-- Opening Marker --

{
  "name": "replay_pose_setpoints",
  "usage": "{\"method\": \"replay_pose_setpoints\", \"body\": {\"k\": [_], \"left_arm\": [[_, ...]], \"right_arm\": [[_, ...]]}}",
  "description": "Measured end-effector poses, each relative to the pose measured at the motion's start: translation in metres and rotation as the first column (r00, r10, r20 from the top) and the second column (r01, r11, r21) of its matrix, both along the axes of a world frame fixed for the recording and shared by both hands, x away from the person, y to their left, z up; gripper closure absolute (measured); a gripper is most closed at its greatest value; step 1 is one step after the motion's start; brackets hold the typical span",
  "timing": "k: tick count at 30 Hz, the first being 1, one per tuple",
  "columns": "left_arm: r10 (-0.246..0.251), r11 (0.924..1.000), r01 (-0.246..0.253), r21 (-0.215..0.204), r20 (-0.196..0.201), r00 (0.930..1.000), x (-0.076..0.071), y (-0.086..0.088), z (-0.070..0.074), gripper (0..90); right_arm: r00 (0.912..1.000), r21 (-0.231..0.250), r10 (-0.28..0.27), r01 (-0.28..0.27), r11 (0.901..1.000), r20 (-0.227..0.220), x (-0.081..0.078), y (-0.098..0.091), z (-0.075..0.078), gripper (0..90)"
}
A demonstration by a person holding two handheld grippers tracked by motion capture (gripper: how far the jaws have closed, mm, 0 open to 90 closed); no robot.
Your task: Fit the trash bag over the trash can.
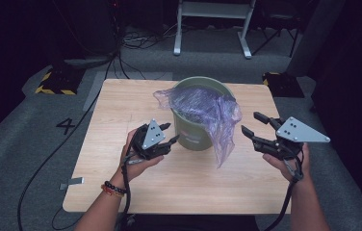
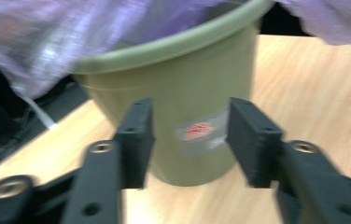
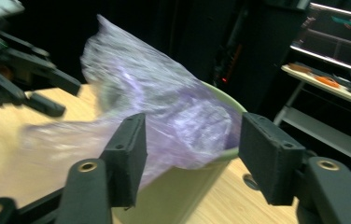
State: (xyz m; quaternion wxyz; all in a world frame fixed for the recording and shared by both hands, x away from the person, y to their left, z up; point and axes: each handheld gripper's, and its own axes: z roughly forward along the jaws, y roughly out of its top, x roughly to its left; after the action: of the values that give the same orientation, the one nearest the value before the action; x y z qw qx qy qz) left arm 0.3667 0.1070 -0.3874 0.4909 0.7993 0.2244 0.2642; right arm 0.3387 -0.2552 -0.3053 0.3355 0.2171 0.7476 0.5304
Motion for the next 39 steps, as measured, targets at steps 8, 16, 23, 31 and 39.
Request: {"method": "replay_pose_setpoints", "body": {"k": [8,16,23,31,39], "left_arm": [[-0.095,0.9953,0.095,-0.016,-0.007,0.9954,-0.012,-0.027,0.001,19.3],[-0.146,0.9893,0.146,-0.005,-0.004,0.9893,-0.013,-0.058,-0.001,18.0],[-0.139,0.9901,0.139,-0.015,0.009,0.9902,-0.008,-0.072,0.0,24.0],[-0.101,0.993,0.103,-0.058,0.037,0.9942,-0.007,-0.065,0.006,27.8],[-0.026,0.9974,0.031,-0.065,0.082,0.9963,-0.001,-0.024,0.019,31.9]], "right_arm": [[0.9865,-0.093,0.163,-0.161,0.9826,0.018,-0.017,0.033,0.002,29.5],[0.9924,-0.242,0.121,-0.123,0.9624,-0.025,0.0,0.059,-0.009,40.4],[0.9935,-0.252,0.064,-0.086,0.9639,-0.094,0.031,0.049,-0.029,83.6],[0.9898,-0.192,0.107,-0.123,0.9736,-0.094,0.031,0.039,-0.035,86.7],[0.9957,-0.26,0.083,-0.091,0.9612,-0.041,0.023,0.047,-0.027,34.9]]}}
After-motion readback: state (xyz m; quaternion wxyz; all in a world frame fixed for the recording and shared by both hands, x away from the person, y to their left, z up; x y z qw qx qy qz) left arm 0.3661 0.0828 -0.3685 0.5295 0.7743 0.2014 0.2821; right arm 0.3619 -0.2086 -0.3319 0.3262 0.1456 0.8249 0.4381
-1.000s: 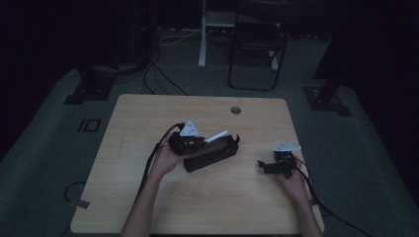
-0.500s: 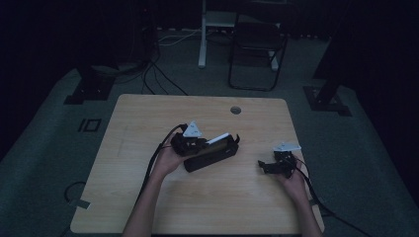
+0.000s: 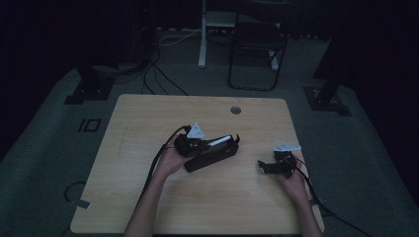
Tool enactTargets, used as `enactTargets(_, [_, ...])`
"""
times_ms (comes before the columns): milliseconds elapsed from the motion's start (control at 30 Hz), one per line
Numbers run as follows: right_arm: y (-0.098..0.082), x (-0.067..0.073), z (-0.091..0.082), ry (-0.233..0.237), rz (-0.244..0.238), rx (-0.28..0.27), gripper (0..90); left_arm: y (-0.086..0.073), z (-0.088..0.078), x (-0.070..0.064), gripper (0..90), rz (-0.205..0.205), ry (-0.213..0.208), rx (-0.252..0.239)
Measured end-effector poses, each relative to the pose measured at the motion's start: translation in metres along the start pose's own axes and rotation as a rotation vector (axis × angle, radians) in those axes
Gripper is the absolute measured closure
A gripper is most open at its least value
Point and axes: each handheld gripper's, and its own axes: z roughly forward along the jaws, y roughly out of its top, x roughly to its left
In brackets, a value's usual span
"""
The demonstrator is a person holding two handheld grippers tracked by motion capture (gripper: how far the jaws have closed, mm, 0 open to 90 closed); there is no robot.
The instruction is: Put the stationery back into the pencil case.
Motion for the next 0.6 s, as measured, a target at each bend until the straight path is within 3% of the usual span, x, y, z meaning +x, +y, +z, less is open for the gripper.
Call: enactTargets(600, [0.0000, 0.0000, 0.0000, 0.000, 0.000, 0.000, 12.0, -0.0010, 0.0105, 0.0001, 78.3, -0.007, -0.011, 0.023])
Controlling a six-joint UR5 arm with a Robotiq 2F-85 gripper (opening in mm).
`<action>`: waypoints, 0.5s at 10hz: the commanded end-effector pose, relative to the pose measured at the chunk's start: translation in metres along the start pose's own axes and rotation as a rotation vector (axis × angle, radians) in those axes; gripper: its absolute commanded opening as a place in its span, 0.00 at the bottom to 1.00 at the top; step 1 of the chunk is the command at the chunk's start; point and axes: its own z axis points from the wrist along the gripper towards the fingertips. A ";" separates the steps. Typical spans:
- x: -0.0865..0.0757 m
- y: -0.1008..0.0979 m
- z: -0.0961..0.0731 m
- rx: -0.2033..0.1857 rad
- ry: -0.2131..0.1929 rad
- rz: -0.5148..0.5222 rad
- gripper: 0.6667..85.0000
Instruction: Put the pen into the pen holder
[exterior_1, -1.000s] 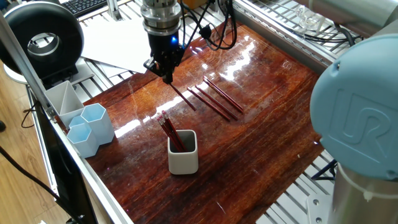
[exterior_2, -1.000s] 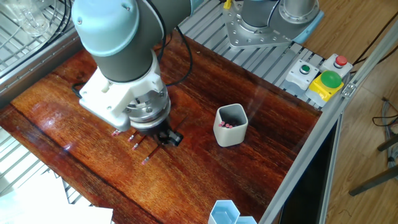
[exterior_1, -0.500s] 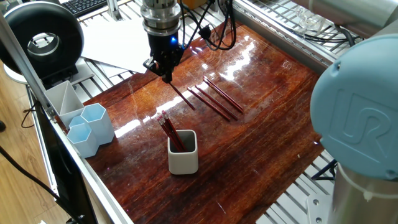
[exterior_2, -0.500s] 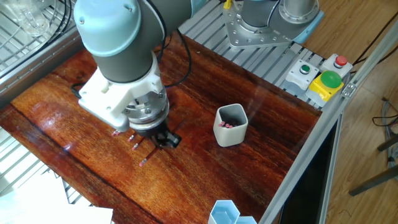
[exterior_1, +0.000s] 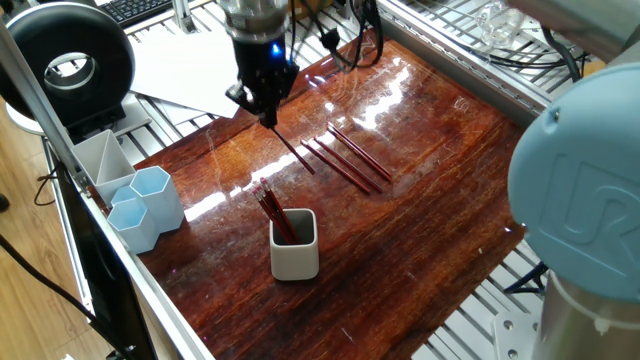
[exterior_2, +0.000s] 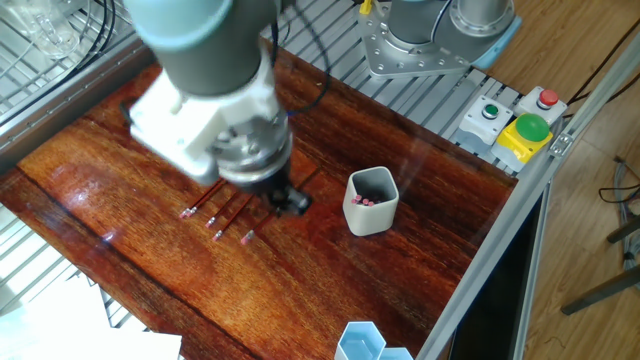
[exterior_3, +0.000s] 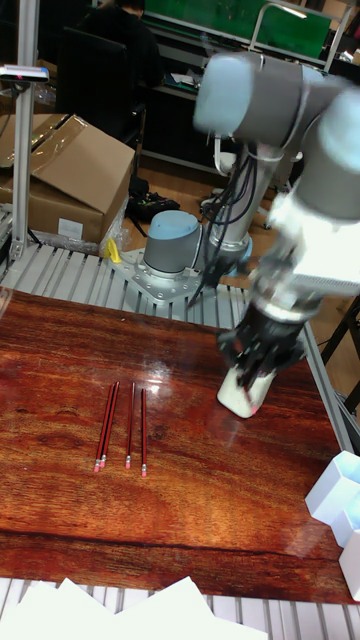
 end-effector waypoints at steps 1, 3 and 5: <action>-0.014 0.003 -0.012 -0.003 -0.005 -0.023 0.00; -0.031 0.004 -0.013 -0.003 -0.068 -0.088 0.00; -0.053 0.006 -0.015 -0.005 -0.154 -0.098 0.00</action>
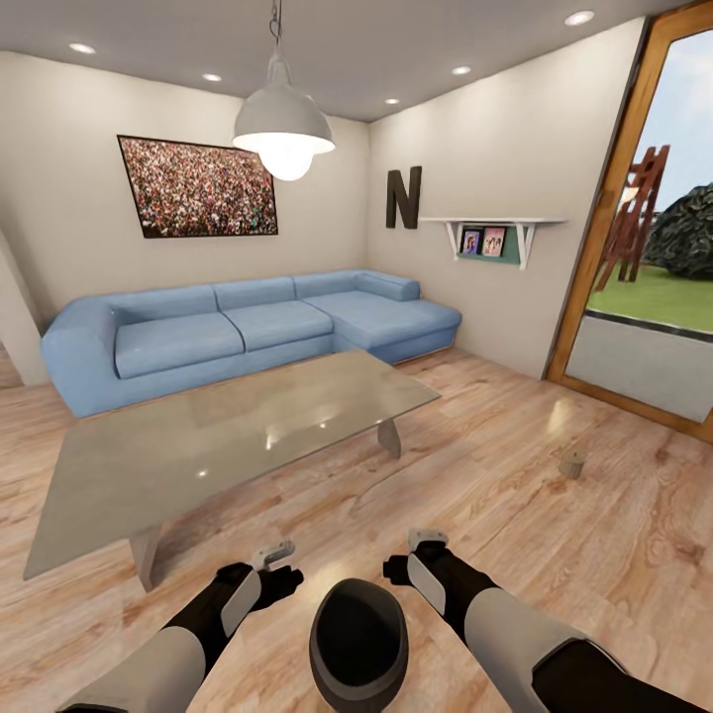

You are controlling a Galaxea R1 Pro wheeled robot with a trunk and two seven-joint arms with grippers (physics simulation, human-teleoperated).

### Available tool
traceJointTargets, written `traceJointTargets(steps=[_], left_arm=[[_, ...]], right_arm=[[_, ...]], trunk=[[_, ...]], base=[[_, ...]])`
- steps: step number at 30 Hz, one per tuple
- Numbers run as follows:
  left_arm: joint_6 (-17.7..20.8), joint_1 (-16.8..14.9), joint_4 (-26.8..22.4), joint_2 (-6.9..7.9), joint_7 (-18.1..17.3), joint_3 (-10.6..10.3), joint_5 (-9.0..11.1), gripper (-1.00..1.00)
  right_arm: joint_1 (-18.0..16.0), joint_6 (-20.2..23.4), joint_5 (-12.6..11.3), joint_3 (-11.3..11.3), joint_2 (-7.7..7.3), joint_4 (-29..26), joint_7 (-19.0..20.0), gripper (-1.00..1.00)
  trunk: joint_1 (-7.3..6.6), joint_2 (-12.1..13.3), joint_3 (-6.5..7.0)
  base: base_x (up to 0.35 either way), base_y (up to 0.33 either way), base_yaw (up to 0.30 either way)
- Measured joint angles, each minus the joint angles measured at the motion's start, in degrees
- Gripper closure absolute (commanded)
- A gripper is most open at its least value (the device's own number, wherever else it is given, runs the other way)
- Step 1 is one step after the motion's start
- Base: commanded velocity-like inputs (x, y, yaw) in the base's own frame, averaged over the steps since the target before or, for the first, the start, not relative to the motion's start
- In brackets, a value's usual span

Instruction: Place each of the two pumpkins and all three candles from the living room inside a cabinet in the living room (use any cabinet), then make sure every cabinet is closed, and position the cauldron so it is next to a table in the living room.

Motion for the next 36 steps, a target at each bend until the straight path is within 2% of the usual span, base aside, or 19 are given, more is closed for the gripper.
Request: traceJointTargets(steps=[12,24,36], left_arm=[[-0.05,0.00,0.00,-0.08,0.00,0.01,0.00,-1.00],[-0.07,0.00,0.04,-0.41,0.00,0.00,0.01,-1.00],[-0.08,0.00,0.09,-1.64,0.00,-0.07,-0.15,-1.00]], right_arm=[[-0.02,-0.39,-0.03,-0.05,0.00,-0.56,0.47,-1.00],[0.01,-2.62,-0.11,-0.18,0.00,0.02,0.56,-1.00],[0.03,-3.52,-0.11,-0.17,0.00,-0.14,0.72,-1.00]], trunk=[[2.64,-4.81,-2.15],[5.27,-9.63,-4.31],[7.91,-14.44,-6.46]], base=[[0.000,0.000,0.000],[0.000,0.000,0.000],[0.000,0.000,0.000]])
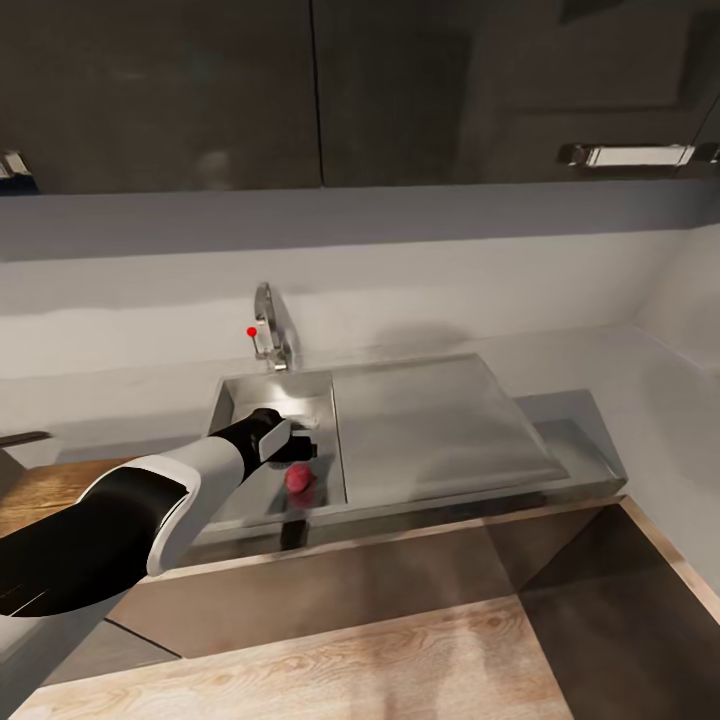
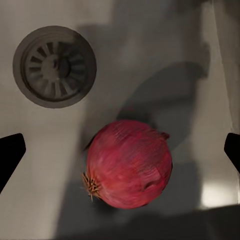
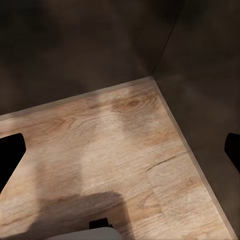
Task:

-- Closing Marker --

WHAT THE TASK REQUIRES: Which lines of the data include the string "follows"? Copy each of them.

WRITTEN RESPONSE:
Numbers run as follows: right_arm: y (-0.098..0.082), x (-0.067..0.073), z (-0.091..0.082), ry (-0.233..0.237), rz (-0.244..0.238), rx (-0.28..0.27), gripper (0..90); left_arm: y (-0.086..0.073), z (-0.088..0.078), x (-0.070..0.064), gripper (0..90), rz (-0.205..0.205), ry (-0.213..0.208), rx (-0.252..0.239)
- Numbers run as follows:

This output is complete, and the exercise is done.